Required work:
Examine each line of the listing below. Copy those in which the string "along" appears.

Provided material:
--- START ---

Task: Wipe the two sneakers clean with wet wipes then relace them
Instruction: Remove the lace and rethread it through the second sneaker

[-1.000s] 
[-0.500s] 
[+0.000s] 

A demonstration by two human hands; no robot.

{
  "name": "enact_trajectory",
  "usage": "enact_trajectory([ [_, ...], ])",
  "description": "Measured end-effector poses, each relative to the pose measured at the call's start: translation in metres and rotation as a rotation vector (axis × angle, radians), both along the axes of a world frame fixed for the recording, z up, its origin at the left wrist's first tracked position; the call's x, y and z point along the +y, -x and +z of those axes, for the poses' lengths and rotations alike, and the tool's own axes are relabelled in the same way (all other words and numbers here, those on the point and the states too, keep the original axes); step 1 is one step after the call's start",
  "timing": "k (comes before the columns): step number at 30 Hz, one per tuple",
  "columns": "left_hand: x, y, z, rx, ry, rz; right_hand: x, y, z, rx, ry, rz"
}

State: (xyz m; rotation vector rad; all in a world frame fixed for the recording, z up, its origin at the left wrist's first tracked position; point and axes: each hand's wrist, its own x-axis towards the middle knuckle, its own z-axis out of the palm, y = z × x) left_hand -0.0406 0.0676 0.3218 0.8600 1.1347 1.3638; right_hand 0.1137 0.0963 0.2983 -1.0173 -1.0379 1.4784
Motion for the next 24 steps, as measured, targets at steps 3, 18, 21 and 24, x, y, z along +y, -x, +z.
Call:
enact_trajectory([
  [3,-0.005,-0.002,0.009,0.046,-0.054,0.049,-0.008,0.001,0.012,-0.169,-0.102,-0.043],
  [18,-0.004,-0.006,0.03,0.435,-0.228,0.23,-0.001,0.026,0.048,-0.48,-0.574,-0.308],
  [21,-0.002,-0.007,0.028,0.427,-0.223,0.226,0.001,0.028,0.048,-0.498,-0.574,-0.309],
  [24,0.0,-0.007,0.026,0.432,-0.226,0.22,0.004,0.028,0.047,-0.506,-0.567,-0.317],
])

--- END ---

Solution to the exercise:
  "description": "Measured end-effector poses, each relative to the pose measured at the call's start: translation in metres and rotation as a rotation vector (axis × angle, radians), both along the axes of a world frame fixed for the recording, z up, its origin at the left wrist's first tracked position; the call's x, y and z point along the +y, -x and +z of those axes, for the poses' lengths and rotations alike, and the tool's own axes are relabelled in the same way (all other words and numbers here, those on the point and the states too, keep the original axes); step 1 is one step after the call's start",
Motion for the next 24 steps, as measured, targets at steps 3, 18, 21 and 24, x, y, z along +y, -x, +z.

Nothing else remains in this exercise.